See Appendix to Defendants' Motion for Summary Judgment, Exhibit 8 (Dr. Lammers' May 26, 1998 meeting notes expressing concern about Dr. Hazard-Chaney's punctuality, schedule management, and patient follow-up); Exhibit 9 (March 25, 1999 patient letter to Dr. Hazard-Chaney complaining about her being significantly behind schedule); Exhibit 11 (undated survey questionnaire complaining about, inter alia, how long it took Dr. Hazard-Chaney to care for an infant who had fallen from her crib); see also Appendix to Response of Defendants to Plaintiff's Objection to Defendants' Motion for Summary Judgment, Exhibit 23 (Practice Manager Darlene Pickman's October 16, 1998 memorandum detailing complaints from the practice answering service regarding Dr. Hazard-Chaney's on-call performance and attitude); Exhibit 24 (Dr. Lammers' March 26, 1999 file note detailing that a fellow physician was concerned about Dr. Hazard-Chaney's "clinical care thought process"); Exhibit 25 (March 21, 1999 occurrence report detailing a patient's dissatisfaction with the care provided her by Dr. Hazard-Chaney); Exhibit 26 (undated survey questionnaire complaining about the timeliness and quality of the care provided by Dr. Hazard-Chaney).

Hazard-Chaney passingly notes in her objection to defendants' motion that two of the exhibits defendants have submitted in support of their motion, Exhibits 5 and 6, are not dated, witnessed, or sworn to. Cf. Carmona v. Toledo, 215 F.3d 124, 131 (1st Cir. 2000) ("Documents supporting or opposing summary judgment must be properly authenticated.") (citing Fed.R.Civ.P. 56(e)). In fact, the great majority of the documents defendants have submitted have not been properly authenticated. I therefore do not regard the facts that these documents suggest as "established" for purposes of ruling on defendants' motion.

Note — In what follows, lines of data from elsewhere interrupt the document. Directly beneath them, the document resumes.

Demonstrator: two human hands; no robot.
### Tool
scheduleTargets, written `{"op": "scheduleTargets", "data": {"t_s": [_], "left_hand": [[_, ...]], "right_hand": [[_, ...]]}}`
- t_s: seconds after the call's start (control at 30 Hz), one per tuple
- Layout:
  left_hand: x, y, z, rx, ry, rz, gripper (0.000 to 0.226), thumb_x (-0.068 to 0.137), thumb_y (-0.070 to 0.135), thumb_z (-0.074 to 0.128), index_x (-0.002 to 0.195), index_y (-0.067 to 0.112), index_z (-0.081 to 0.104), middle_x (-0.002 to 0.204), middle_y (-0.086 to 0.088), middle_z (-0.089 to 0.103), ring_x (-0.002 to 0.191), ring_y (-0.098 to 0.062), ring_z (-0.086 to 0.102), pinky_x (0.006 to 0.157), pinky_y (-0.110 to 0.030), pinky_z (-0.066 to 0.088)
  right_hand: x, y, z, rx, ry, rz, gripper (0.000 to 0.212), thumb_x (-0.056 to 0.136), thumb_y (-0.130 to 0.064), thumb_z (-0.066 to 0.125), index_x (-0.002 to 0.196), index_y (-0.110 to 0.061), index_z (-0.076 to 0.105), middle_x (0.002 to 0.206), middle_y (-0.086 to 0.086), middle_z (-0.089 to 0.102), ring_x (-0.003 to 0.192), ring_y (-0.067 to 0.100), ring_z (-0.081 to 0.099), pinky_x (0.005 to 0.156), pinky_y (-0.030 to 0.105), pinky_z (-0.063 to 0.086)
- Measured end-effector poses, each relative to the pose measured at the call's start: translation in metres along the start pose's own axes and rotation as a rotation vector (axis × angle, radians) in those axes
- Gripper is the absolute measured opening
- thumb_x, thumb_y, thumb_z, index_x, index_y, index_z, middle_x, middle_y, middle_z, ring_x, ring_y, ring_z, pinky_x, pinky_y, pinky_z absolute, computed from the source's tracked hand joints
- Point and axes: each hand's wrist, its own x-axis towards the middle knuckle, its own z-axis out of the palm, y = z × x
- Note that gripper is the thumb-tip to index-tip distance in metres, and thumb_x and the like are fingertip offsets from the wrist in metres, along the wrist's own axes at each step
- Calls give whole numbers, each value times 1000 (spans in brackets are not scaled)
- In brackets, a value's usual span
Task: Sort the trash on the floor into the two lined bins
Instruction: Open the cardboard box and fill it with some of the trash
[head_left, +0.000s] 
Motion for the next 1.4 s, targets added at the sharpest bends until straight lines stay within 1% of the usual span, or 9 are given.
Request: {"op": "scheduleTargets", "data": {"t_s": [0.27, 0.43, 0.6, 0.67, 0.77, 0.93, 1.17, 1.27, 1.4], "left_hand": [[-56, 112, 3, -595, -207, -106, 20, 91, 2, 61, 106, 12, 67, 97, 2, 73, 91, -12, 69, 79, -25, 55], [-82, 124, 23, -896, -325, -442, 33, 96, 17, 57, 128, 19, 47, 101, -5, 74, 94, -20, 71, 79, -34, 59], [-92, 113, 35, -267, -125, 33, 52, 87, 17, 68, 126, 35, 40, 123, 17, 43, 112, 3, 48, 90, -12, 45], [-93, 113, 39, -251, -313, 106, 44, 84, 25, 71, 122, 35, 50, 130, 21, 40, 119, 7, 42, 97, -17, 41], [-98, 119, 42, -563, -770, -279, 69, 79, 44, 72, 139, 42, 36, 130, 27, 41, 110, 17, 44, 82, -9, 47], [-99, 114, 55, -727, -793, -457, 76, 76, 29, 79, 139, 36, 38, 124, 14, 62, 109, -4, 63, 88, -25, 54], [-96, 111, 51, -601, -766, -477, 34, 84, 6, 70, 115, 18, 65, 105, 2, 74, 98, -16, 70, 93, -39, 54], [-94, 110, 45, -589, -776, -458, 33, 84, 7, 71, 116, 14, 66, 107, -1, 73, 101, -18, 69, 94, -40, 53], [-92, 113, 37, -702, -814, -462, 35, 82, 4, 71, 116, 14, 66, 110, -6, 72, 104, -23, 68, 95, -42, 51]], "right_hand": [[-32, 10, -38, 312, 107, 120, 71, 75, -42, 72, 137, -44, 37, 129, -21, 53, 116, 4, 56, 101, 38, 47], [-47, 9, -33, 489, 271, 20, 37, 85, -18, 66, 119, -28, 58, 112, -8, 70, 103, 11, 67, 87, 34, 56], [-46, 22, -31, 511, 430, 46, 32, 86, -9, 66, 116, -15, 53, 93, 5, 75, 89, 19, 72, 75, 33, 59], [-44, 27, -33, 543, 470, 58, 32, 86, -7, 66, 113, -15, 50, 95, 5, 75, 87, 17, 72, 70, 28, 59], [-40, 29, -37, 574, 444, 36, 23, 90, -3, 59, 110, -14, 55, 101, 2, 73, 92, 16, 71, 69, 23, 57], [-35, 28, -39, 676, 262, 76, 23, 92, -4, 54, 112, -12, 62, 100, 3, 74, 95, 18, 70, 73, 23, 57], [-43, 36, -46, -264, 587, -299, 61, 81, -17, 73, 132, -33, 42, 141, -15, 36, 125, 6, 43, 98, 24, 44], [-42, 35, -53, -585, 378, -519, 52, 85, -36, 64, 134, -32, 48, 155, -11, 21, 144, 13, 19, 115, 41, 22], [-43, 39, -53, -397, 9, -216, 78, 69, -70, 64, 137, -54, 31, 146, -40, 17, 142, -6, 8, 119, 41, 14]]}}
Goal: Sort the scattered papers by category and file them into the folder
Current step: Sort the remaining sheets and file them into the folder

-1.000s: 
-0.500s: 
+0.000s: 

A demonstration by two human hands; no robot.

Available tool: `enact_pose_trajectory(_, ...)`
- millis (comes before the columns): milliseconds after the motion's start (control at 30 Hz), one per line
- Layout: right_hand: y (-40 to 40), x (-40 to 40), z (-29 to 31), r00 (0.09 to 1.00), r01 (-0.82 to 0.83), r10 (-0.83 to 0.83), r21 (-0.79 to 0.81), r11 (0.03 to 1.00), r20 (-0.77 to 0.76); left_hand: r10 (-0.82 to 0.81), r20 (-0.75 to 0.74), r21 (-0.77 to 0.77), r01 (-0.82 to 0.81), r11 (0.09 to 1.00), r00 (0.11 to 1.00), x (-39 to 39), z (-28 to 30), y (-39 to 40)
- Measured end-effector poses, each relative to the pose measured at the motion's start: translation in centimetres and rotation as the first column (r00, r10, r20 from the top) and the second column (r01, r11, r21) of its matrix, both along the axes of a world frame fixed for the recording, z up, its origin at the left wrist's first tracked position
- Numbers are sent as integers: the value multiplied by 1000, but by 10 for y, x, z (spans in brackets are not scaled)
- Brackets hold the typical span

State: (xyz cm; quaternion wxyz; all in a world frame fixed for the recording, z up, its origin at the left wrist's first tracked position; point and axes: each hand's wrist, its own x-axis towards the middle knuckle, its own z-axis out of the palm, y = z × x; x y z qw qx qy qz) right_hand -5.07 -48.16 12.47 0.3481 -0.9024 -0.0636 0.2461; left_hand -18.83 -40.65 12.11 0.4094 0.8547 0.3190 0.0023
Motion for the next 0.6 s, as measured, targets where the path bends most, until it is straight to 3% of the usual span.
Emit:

Nor will I give any consideration to the two exhibits to which Hazard-Chaney has arguably objected. But because Hazard-Chaney does not seek to strike the remaining documents or object to their inclusion in the summary judgment record, cf. Perez v. Volvo Car Corp., 247 F.3d 303, 313-15 (1st Cir. 2001) (holding that a Rule 56(e) objection to material submitted in support of a summary judgment motion is preserved if the opposing party advises the trial court that she considers the material defective and spells out the nature of the defects clearly and distinctly), I shall rely upon them for the limited purpose of fleshing out defendants' reasons for offering her a probationary contract renewal, which are only implicitly set forth in the March 10, 1999 letter, the authenticity of which Dr. Hazard-Chaney effectively admitted to when she attached it to her complaint, see Fed.R.Civ.P. 10(c) (exhibits to pleadings are parts thereof for all purposes); cf. Carmona, 215 F.3d at 132 (observing that a party moving for summary judgment "may point to evidentiary materials already on file . . . that demonstrate that the non-moving party will be unable to carry its burden of persuasion at trial").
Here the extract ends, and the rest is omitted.